* **ASSIGNMENT**
Lines in which "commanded" appears should be pulled from the data below.

==*==

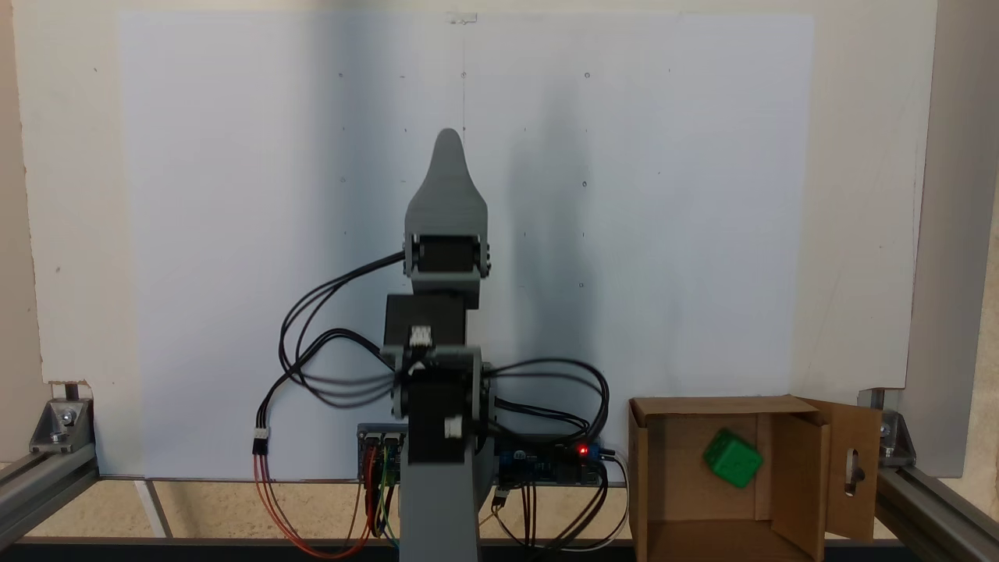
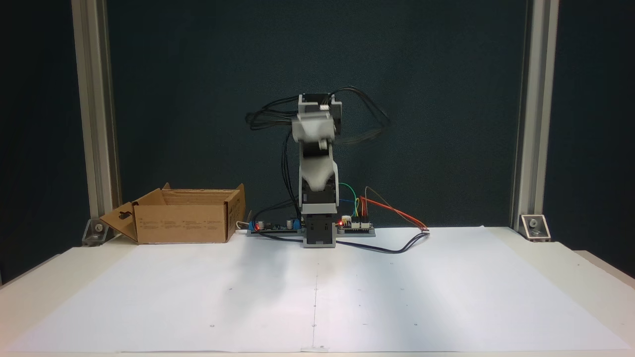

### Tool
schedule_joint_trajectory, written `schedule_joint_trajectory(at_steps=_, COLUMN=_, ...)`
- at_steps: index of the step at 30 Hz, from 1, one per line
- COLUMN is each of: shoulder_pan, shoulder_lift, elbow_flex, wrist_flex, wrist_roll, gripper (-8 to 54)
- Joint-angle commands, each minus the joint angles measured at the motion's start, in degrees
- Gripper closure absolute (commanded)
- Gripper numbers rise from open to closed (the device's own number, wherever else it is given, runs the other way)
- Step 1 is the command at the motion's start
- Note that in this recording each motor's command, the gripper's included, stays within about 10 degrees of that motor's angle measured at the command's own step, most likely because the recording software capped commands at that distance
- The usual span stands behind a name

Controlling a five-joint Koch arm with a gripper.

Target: Grasp a green dice and put it in the bin.

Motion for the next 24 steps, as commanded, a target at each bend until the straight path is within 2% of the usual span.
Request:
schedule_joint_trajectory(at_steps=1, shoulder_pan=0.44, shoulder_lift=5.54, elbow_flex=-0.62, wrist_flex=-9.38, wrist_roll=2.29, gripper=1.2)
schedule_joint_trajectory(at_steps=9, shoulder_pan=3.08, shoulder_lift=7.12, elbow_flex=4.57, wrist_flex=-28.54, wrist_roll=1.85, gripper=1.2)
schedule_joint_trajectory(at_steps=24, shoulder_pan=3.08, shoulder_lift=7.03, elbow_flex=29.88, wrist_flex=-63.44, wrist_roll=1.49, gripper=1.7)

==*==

* **SOLVED EXERCISE**
- Gripper closure absolute (commanded)
Motion for the next 24 steps, as commanded, a target at each bend until the straight path is within 2% of the usual span.

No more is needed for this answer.